(Data excerpt)
——————————

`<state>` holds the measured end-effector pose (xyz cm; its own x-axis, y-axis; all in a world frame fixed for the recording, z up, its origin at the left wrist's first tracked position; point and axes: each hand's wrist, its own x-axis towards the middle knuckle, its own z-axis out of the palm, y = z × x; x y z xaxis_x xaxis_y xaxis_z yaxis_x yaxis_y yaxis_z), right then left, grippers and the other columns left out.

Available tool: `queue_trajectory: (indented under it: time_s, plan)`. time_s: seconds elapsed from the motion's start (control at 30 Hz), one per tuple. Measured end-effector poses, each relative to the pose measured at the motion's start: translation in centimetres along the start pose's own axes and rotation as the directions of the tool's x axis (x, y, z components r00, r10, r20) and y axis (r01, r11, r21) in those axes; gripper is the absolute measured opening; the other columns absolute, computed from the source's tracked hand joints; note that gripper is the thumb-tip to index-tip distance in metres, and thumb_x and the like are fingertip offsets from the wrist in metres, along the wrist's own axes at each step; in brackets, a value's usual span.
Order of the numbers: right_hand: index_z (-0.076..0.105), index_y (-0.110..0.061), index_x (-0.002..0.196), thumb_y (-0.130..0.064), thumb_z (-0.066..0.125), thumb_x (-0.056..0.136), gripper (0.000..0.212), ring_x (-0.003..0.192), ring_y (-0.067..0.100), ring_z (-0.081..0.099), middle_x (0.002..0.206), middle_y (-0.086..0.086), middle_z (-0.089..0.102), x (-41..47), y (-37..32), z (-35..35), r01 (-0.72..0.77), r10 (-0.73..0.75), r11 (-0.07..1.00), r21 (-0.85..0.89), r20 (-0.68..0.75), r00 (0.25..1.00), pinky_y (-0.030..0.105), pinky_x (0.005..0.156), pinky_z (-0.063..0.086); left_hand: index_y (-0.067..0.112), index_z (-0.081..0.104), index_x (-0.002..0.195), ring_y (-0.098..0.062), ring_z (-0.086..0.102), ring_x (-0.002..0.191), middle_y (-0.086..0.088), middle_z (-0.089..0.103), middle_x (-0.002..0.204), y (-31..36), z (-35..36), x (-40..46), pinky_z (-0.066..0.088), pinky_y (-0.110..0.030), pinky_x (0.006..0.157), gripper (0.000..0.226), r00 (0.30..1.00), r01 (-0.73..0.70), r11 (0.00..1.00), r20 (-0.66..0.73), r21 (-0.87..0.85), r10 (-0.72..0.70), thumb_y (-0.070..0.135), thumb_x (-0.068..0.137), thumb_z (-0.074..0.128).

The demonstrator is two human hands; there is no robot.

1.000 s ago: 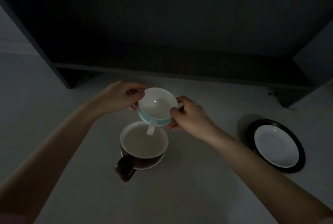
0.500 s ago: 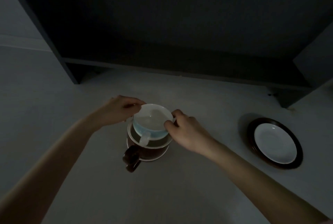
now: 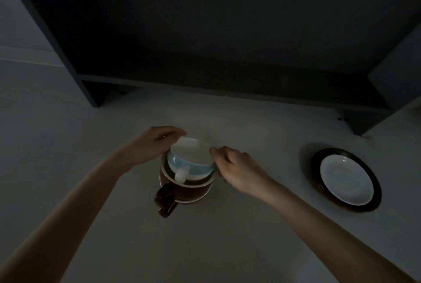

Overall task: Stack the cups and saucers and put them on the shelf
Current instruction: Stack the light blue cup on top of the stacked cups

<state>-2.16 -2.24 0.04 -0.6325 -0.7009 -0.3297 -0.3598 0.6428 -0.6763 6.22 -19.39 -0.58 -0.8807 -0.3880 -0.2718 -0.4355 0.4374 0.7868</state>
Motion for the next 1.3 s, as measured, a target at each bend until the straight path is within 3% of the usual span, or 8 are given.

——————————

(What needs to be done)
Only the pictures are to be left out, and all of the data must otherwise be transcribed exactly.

(Task output)
`<state>` holds the measured end-effector pose (xyz cm; its own x-axis, y-axis; all in a world frame fixed for the recording, z up, its origin at the left wrist's first tracked position; point and axes: each hand's wrist, its own x-axis towards the middle knuckle, its own z-axis out of the palm, y = z × x; x y z xaxis_x xaxis_y xaxis_z yaxis_x yaxis_y yaxis_z), right then left, grippers and the other columns left out.

Available tool: `queue_trajectory: (indented under it: time_s, plan)`. time_s: seconds elapsed from the motion's start (control at 30 Hz), one per tuple. Measured end-effector poses, each relative to the pose measured at the motion's start: translation in centimetres along the start pose's own axes and rotation as the directions of the tool's x axis (x, y, z components r00, r10, r20) and y axis (r01, r11, r21) in those axes; gripper is the absolute measured opening; the other columns absolute, computed from the source's tracked hand joints; note that gripper is the thumb-tip to index-tip distance in metres, and thumb_x and the like are fingertip offsets from the wrist in metres, along the wrist's own axes at each step; in brackets, a value's usual span.
Order of the numbers: right_hand: index_z (-0.076..0.105), index_y (-0.110..0.061), index_x (-0.002..0.196), thumb_y (-0.130..0.064), thumb_z (-0.066..0.125), thumb_x (-0.056..0.136), gripper (0.000..0.212), ring_x (-0.003..0.192), ring_y (-0.067..0.100), ring_z (-0.081..0.099), middle_x (0.002..0.206), middle_y (-0.086..0.086), middle_z (-0.089..0.102), x (-41..47), y (-37..32), z (-35..35), r01 (-0.72..0.77), r10 (-0.73..0.75), r11 (-0.07..1.00), r21 (-0.85..0.89), r20 (-0.68..0.75), r00 (0.25..1.00), pinky_y (-0.030..0.105), pinky_x (0.005..0.156), pinky_z (-0.063..0.086); left_hand: index_y (-0.067..0.112), index_z (-0.081..0.104), index_x (-0.002..0.195), ring_y (-0.098..0.062), ring_z (-0.086..0.102), ring_x (-0.002..0.191), middle_y (-0.086..0.088), middle_z (-0.089..0.103), middle_x (-0.002..0.204), y (-31..36), z (-35..36), x (-40..46), pinky_z (-0.066..0.088), pinky_y (-0.110..0.030), pinky_x (0.006..0.157), gripper (0.000..0.226), r00 (0.30..1.00), r01 (-0.73..0.70), r11 (0.00..1.00), r20 (-0.66..0.73), r21 (-0.87..0.85), r10 (-0.72..0.70), thumb_y (-0.070..0.135), thumb_x (-0.068..0.137), thumb_z (-0.074..0.128).

The demonstrator is two human hands; there is no robot.

1.000 s ago: 
0.500 s ago: 
now: 

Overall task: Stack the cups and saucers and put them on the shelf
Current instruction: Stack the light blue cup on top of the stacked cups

<state>-2.16 -2.24 0.04 -0.6325 -0.7009 -0.3297 -0.3598 0.6428 -0.6763 6.22 -19.39 -0.58 -0.8807 -0.3880 -0.2718 -0.4355 0.4374 0.7868</state>
Motion for the next 1.3 s, as measured, a target at each bend until the straight path is within 3% of the usual span, or 8 are given.

Work on this exercise is now finished.